The ASSEMBLE_VDJ stage performs de novo assembly of reads from each cell barcode independently. The assembler will use at most 100k read-pairs per cell barcode to avoid artifacts caused by extremely high coverage. The assembler uses only those reads that are detected as V(D)J reads by the FILTER_VDJ_READS stage and whose UMIs have a minimum number of reads. This threshold is computed for each run based on the distribution of read-pairs per UMI (see UMI Filtering section). NOTE: Cell Ranger 2.1 and later includes a --denovo option that instructs the assembler to ignore the results of the filtering step and attempt to assemble all reads. This option can be useful when working with poorly annotated species.

The assembly algorithm is outlined here:

1. Build a De Bruijn graph (using a kmer length, K=32) of the sequences in the set of accepted read pairs, keeping track of the number of reads and UMIs associated with each kmer in the graph. A kmer must be included in two or more reads to be incorporated in the graph.
2. Sort the nodes in the graph in the decreasing order of "read support" (defined as the number of reads associated with the node).
3. Select the best-supported node as the root node.
4. Find "high quality" paths from the root node, extending in both directions. "High quality" means that the branched paths are followed only if the branching base has at least some minimum quality.
5. Mark all the nodes on the returned paths as visited.
6. If all the nodes have been visited, continue to step 7. Otherwise, choose the next best-supported node which is not visited, as the root node and return to step 4. (Note: Only the nodes which account for 99% of the reads are considered as root nodes to reduce the number of extraneous path explorations)

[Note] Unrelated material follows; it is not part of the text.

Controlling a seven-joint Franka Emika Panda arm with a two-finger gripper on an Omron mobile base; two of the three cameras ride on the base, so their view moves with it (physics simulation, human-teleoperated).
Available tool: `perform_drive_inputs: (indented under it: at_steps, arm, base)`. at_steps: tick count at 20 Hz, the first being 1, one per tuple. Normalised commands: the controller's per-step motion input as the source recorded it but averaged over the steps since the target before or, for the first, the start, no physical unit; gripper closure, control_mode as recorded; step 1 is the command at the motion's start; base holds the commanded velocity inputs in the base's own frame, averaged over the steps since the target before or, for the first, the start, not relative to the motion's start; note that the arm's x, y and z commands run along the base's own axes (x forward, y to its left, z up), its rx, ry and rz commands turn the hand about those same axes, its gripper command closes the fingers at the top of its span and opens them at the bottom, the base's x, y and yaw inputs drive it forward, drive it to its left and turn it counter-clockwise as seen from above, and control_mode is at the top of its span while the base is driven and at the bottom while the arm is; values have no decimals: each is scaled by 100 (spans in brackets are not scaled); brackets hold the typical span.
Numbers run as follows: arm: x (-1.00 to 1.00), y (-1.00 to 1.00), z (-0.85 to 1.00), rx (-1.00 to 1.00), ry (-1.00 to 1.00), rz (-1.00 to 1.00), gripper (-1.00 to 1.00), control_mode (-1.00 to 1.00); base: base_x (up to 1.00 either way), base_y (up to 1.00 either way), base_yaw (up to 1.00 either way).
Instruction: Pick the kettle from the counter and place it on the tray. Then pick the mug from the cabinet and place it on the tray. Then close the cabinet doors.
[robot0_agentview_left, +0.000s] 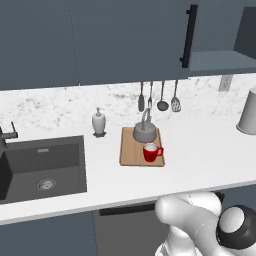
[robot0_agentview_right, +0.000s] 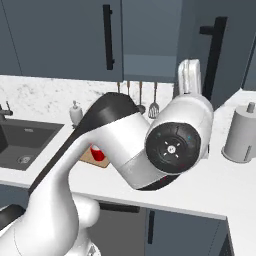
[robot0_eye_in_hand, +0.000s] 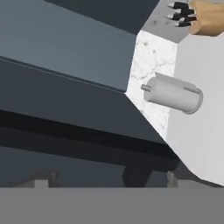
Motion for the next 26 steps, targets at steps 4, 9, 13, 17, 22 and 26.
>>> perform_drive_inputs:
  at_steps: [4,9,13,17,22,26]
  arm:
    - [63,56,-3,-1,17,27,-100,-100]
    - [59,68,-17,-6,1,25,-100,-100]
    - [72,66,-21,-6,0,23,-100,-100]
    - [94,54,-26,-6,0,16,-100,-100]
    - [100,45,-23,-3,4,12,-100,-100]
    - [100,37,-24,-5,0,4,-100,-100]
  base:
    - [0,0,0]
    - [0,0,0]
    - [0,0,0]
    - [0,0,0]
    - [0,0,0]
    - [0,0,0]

7. For each path, collect the set of UMIs linked to the nodes in the path. Compute a mapping score for all such UMIs based on how well the reads corresponding to the UMI maps to the contig implied by the path. Calculate the total score of the path as the sum of assigned scores across all UMIs. Additionally, keep track of the best mapping score for all UMIs.
8. Sort the paths in the decreasing order of total scores.
9. For each UMI, assign the first path (in the order described in Step 8) with a mapping score within a certain fraction (60%) of the best mapping score for that UMI.
10. Remove the paths that have no UMIs assigned in Step 9.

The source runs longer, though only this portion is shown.